GitHub - XinCastle/Project1-CUDA-Flocking: An introduction to CUDA programming by way of a Boids Flocking simulation

University of Pennsylvania, CIS 565: GPU Programming and Architecture, Project 1 - Flocking

Xincheng Zhang
Tested on: Windows 10, i7-4702HQ @ 2.20GHz 8GB, GTX 870M 3072MB (Personal Laptop)

ScreenShot

This result is tested under the following settings:
number of particles: 5000
blocksize: 128
coherent-uniform
rule1Distance 5.0f
rule2Distance 3.0f
rule3Distance 5.0f
rule1Scale 0.01f
rule2Scale 0.1f
maxSpeed 1.0f

Performance Analysis

The performance of Naive Boids, Uniform Boids and Coherent Uniform Boids is measured by FPS. The following is the diagram comparing these three methods.

** Note:I find the movement of mine looks the same as the example. However, the frame rates of uniform boids and coherent uniform boids are much slower than I expect. I checked my algorithm but wasn't able to tell why it happens.

In conclusion, when the boids number is more than 1000, the performance order is: Coherent Uniform Boids > Uniform Boids > Naive Boids

Questions

For each implementation, how does changing the number of boids affect performance? Why do you think this is?

As the number of boids increases, the performance becomes worse for all the three methods. As for how much they are affected, the order is: Naive Boids > Uniform Boids ~=(almost equal to) Cohereent Uniform Boids. I think the reason is because as we add more boids in the system, there are more neighbors around a particle so that the whole algorithm requires more time for calculation. The naive approach is the least efficient, so it decreases faster than the other two methods.

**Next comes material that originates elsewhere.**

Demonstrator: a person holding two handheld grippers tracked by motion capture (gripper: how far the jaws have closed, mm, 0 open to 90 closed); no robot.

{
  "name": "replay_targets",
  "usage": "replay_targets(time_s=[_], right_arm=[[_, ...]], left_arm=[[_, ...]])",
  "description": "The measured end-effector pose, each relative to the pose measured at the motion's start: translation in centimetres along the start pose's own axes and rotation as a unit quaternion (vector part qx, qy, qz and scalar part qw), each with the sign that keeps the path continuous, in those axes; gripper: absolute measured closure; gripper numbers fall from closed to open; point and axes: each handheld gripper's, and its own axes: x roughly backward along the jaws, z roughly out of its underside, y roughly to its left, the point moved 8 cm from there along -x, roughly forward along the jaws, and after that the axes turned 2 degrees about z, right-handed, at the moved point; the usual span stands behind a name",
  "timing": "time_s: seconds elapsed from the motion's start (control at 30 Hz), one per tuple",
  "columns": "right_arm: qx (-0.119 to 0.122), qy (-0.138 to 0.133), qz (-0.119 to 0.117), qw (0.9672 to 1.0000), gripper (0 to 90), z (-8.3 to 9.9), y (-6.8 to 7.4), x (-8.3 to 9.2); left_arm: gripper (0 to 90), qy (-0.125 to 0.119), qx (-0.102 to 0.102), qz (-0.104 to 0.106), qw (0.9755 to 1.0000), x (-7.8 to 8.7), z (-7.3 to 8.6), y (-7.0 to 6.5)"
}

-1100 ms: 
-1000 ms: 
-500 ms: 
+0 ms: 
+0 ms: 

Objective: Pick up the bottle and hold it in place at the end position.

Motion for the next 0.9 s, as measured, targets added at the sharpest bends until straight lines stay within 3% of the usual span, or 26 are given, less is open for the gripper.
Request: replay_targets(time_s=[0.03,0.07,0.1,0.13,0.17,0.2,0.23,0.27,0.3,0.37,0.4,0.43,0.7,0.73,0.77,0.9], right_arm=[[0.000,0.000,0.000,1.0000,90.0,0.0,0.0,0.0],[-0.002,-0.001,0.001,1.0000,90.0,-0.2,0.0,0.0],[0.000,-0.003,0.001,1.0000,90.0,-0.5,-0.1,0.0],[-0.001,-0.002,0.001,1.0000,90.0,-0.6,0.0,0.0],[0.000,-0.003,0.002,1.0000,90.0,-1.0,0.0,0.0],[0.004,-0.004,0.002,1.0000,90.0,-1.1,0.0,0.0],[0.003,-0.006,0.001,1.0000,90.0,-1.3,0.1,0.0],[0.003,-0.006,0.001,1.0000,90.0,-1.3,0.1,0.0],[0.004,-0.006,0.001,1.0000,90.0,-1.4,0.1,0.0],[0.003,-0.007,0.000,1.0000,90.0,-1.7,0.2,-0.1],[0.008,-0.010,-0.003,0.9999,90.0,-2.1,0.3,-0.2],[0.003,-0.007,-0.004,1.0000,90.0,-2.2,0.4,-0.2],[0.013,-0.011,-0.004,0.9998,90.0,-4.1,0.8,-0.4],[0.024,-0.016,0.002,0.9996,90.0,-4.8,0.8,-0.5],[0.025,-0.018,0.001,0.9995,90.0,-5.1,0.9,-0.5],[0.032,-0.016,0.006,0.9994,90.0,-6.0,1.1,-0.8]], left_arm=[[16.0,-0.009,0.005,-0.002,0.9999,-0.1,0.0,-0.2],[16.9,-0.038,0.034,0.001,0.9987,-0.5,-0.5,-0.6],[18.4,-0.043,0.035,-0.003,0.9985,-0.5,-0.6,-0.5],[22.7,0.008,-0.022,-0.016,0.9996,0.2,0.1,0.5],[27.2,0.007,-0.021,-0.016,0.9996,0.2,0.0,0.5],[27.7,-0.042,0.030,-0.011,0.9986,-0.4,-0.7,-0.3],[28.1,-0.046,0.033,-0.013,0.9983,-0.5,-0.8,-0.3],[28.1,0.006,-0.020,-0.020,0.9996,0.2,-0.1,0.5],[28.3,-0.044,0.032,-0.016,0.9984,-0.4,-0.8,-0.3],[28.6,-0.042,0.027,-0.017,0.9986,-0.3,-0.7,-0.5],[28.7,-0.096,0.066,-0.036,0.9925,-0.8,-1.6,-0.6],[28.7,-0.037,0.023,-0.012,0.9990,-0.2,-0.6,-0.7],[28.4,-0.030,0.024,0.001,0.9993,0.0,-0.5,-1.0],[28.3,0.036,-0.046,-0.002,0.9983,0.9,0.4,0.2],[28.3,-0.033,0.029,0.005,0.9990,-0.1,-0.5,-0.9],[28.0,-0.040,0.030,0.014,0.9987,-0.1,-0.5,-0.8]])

For each implementation, how does changing the block count and block size affect performance? Why do you think this is?

As the blocksize becomes larger, the frame rate slightly drops. I think the reason is the following: It's less efficient to fetch and access data in larger memory. Therefore, as the blocksize becomes larger, it takes more and more time for the system to access the memory.

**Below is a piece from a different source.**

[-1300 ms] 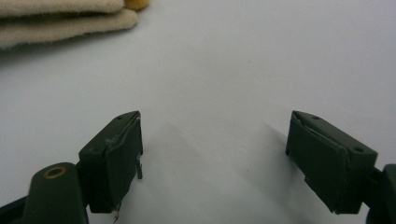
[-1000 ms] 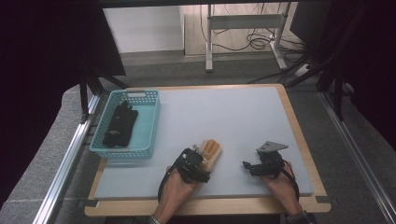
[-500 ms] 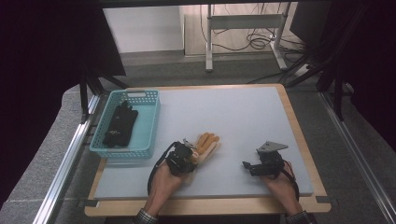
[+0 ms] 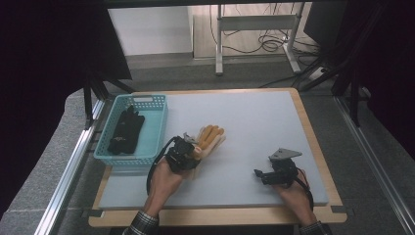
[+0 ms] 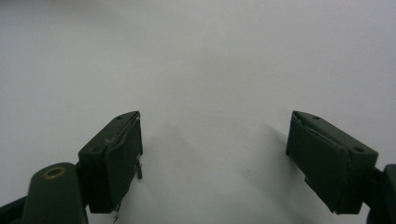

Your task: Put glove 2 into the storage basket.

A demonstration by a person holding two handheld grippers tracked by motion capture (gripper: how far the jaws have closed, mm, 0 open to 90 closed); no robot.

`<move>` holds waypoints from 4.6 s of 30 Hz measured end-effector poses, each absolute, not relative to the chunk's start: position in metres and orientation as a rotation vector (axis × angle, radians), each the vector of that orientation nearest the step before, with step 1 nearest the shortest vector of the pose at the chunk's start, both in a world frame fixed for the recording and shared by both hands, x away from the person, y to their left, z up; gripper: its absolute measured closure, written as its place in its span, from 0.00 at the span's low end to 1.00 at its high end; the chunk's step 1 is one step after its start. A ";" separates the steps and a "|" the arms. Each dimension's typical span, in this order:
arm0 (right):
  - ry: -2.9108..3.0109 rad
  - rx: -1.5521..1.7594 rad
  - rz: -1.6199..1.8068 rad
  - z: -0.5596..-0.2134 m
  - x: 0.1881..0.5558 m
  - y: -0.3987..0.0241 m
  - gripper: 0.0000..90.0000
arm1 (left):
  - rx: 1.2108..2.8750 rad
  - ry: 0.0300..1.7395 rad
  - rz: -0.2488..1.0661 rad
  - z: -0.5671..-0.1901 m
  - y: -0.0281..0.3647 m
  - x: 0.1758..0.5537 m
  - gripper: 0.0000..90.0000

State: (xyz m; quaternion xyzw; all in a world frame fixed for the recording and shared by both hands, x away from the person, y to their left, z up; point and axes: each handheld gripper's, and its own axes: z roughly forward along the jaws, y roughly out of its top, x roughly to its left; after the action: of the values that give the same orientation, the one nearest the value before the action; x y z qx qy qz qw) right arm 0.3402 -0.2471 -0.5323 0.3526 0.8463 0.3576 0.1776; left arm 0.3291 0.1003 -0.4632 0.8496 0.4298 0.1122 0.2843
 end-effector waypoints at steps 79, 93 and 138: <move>2.395 0.994 1.010 -0.532 0.340 -0.247 0.20 | 2.159 1.818 0.409 -0.461 0.283 0.434 0.82; 2.394 0.993 1.010 -0.532 0.340 -0.247 0.20 | 2.208 1.788 0.439 -0.496 0.258 0.456 0.90; 2.392 0.997 1.011 -0.532 0.340 -0.247 0.20 | 1.976 1.522 0.446 -0.461 0.284 0.398 0.03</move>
State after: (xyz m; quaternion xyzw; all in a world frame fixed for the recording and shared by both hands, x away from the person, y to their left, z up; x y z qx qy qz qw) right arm 0.3399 -0.2467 -0.5324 0.3525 0.8460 0.3576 0.1790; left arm 0.3978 0.2835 -0.4612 0.7442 0.5732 0.1680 0.2990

For the coherent uniform grid: did you experience any performance improvements with the more coherent uniform grid? Was this the outcome you expected? Why or why not?

Yes, the coherent uniform grid has better performance than the uniform grid because reading data which is stored in contiguous memory is faster. Therefore, the main reason of the improvement is because of contiguous memory.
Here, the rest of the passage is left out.